(Provided material):
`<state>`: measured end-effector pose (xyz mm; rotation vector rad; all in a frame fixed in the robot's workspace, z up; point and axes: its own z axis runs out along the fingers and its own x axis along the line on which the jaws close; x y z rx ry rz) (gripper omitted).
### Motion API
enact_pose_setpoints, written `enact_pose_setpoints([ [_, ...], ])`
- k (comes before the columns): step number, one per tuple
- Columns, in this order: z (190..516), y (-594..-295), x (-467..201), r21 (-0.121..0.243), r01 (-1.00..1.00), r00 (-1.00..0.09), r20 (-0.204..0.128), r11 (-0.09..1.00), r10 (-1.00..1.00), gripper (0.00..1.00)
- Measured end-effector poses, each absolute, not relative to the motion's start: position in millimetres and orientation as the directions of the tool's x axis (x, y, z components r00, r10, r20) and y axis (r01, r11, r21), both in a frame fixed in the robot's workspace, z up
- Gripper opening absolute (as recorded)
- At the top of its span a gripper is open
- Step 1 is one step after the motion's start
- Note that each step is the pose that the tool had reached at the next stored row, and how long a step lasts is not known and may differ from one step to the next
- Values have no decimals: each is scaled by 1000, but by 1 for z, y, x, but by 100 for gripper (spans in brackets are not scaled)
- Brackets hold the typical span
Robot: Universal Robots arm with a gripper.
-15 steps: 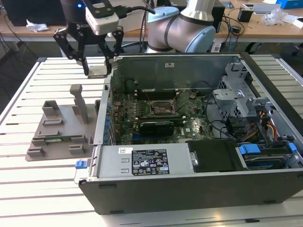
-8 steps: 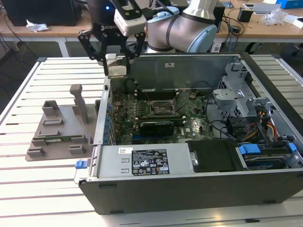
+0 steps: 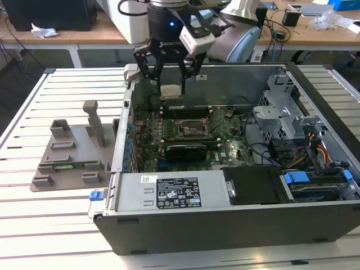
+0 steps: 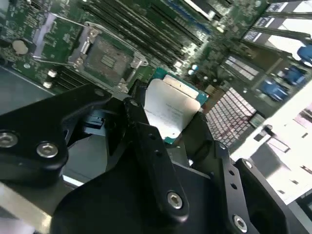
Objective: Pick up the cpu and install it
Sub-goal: 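Pick up the cpu and move it towards the insertion slot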
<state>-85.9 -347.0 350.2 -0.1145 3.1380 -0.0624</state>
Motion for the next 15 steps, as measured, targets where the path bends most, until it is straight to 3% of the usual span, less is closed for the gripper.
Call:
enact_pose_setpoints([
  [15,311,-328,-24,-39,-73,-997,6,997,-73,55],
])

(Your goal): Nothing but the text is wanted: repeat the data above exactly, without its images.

(Expected output):
`<state>`: measured end-effector pose (xyz mm; rotation vector rad; all in a frame fixed in the robot's workspace, z up; point and axes: its own z axis runs out along the fingers and its own x axis along the line on which the jaws close; x y z rx ry rz) (gripper omitted).
### Motion API
enact_pose_setpoints, written `enact_pose_setpoints([ [_, ...], ])`
- k (comes before the columns): step number, one per tuple
- Columns, in this order: z (190..516), y (-594..-295), x (-467..201), r21 (-0.121..0.243), r01 (-1.00..1.00), r00 (-1.00..0.09), r20 (-0.204..0.128), r11 (-0.09..1.00), r10 (-1.00..1.00), gripper (0.00..1.00)
- Measured end-effector poses, each absolute, not relative to the motion's start: position in millimetres and orientation as the directions of the tool's x axis (x, y, z components r00, r10, r20) and y axis (r01, r11, r21), both in a frame fixed in the robot's workspace, z up
- Gripper opening absolute (as recorded)
- At the top of its span a gripper is open
- Step 1 is one step after the motion's start
- Note that each step is the pose that the tool had reached at the next stored row, and how long a step lasts is not known and may differ from one step to the next
- Values have no decimals: each is scaled by 1000, but by 1 for z, y, x, but by 100 for gripper (spans in brackets are not scaled)
- Brackets hold the typical span
Robot: Universal Robots arm with a gripper.
-15 steps: 
-8 steps: 
+0 steps: 
+0 steps: 
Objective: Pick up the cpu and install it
Sub-goal: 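Pick up the cpu and move it towards the insertion slot
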<state>-85.9 -347.0 350.2 -0.1145 3.1380 -0.0624</state>
Motion for the next 15 steps, as measured, targets where the path bends most, until it is straight to 3% of the usual span, less is closed for the gripper.
Call:
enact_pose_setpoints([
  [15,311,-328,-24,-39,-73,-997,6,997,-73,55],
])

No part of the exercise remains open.